Взвешивая свой ответ, Ортис задумался. Он знал, что и Ар-теага и Сан Хиль требовали головы Торреса.
— Думаю, да, — неуверенно пробормотал он.
— Думаете или уверены?
— Ладно, — Ортис слегка рассердился. — Хорошо, уверен. Я дам вам телефоны и адреса, но, разумеется, вы...
— Нет, нет. Они не узнают, что я работаю для Торреса, если именно это вас тревожит.
— Да, именно это меня тревожит, — согласился Ортис. Медленно, с трудом он поднялся с кресла и налил Рикардо еще немного коньяку.
— Когда вы отбываете в Нью-Йорк?
— Завтра, в семь утра.
— Тогда я сейчас же запишу вам адреса и телефоны Минголо и Сан Хиля.
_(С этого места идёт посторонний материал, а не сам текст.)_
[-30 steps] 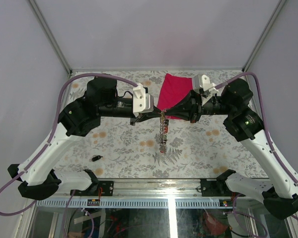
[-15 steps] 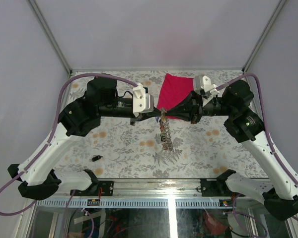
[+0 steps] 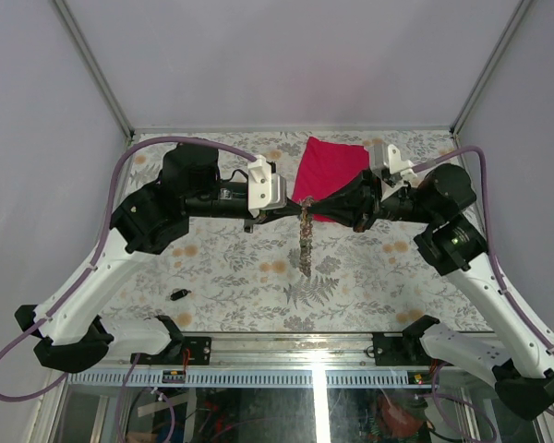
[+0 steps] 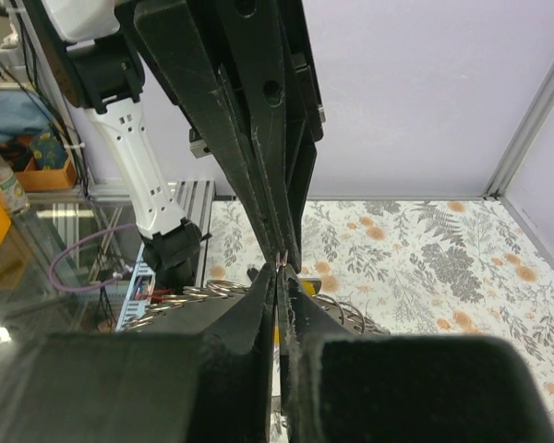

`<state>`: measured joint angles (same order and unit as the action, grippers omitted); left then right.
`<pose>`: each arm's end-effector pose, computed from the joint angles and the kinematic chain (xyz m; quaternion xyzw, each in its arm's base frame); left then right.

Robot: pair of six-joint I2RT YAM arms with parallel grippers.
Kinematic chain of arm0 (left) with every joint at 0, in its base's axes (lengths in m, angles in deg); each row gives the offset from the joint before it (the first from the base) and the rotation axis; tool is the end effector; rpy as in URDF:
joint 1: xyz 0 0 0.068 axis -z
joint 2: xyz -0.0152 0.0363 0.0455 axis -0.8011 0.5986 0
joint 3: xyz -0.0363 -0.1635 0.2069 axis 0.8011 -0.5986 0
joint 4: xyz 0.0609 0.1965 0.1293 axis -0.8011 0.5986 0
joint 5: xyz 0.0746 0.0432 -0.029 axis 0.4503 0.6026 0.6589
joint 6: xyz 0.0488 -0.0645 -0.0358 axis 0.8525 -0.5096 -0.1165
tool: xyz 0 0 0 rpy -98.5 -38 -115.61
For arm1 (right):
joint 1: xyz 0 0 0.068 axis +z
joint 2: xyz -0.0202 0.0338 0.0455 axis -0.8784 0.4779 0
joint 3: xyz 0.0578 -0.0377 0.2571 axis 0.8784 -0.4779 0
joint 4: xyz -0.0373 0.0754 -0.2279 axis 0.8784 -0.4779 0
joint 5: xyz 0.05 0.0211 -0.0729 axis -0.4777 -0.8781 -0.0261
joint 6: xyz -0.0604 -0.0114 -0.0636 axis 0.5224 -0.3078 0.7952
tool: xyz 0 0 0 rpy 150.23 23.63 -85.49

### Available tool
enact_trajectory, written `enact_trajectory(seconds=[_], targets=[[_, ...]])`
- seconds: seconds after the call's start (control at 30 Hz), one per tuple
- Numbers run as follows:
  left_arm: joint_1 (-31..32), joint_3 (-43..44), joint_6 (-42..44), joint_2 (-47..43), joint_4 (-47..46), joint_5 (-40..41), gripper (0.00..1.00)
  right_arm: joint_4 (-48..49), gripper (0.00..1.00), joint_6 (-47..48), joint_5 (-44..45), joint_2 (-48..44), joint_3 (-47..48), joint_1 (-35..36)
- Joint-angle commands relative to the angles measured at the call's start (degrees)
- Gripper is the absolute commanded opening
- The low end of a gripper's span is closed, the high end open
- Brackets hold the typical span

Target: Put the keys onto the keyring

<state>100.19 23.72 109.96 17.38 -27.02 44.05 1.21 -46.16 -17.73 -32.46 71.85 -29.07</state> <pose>0.1335 -0.2123 0.4701 0.6204 0.4703 -0.3342 0.5312 0.1345 0.1616 0.4656 -0.4773 0.4340 0.5001 0.5777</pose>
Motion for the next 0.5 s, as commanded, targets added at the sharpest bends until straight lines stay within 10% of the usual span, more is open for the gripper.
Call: enact_trajectory(seconds=[0.0, 0.47], targets=[[0.46, -1.66, -1.57, -1.59, -5.40, -0.31, 0.00, 17.50, 0.00, -7.69, 5.28, -3.23, -2.97, 0.40], [0.42, -5.89, -4.81, -3.68, -12.93, -0.96, 0.09, 38.62, 0.00, -19.72, 11.37, -3.06, -10.24, 0.40]])
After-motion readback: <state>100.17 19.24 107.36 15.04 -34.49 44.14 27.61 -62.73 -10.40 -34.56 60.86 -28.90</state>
Может быть, и Татики Романо, если он вас интересует?
— Нет, этот мне не нужен, — ответил Рикардо и медленно допил прекрасный мартель урожая 1940 года.
— Старая пословица говорит: для того, чтобы узнать человека, нужно съесть пуд соли, — пробормотал Стюарт Дьюк, пристально глядя на Майка Нормана. — Лично я в это не верю: есть люди, которых хорошо узнаешь за несколько месяцев. Думаю, насчет вас, Майк, я не ошибся; вы молоды и честолюбивы, но вы верны.
— Благодарю, сэр, — ответил Норман с холодной улыбкой,
— С вами, — продолжал Дьюк, — я могу быть откровенным, ибо вы пользуетесь моим доверием.
Норман склонил свою тщательно причесанную голову. Дьюк повернулся на стуле, протянул руку к коробке с сигарами, лежащей на письменном столе, вынул одну, медленно понюхал ее и, поворачивая в пальцах, зажег. «Дешевый вирджинский табак, — подумал Норман. — Даже не «гавана».
— Дело вот какого рода, — начал старик, выпуская изо рта голубоватый дым. — Каплан приказал узнать, имел ли некий Сан Хиль из Нью-Йорка какое-либо отношение к обстрелу две недели назад этой кубинской деревеньки Бока де Пахаро. Вы знаете об этом случае?
Норман наклонился вперед и указательным пальцем поправил очки.
— Очень мало, сэр.
— А конкретно?
— Что управление в этом не замешано...
— Верно, —- подтвердил Дьюк. — Совершенно верно.
Он глубоко затянулся сигарой. Норман с легким, отвращением заметил, что Стюарт слишком уж слюнявит кончик, но лицо его по-прежнему оставалось бесстрастным.
— Так вот, дело в том, — продолжал Дьюк, — что впервые обошлись без нас, а не наоборот. И подобное, разумеется, не может повториться. Именно мы должны заниматься всеми кубинскими делами: они, так сказать, часть внешней политики правительства.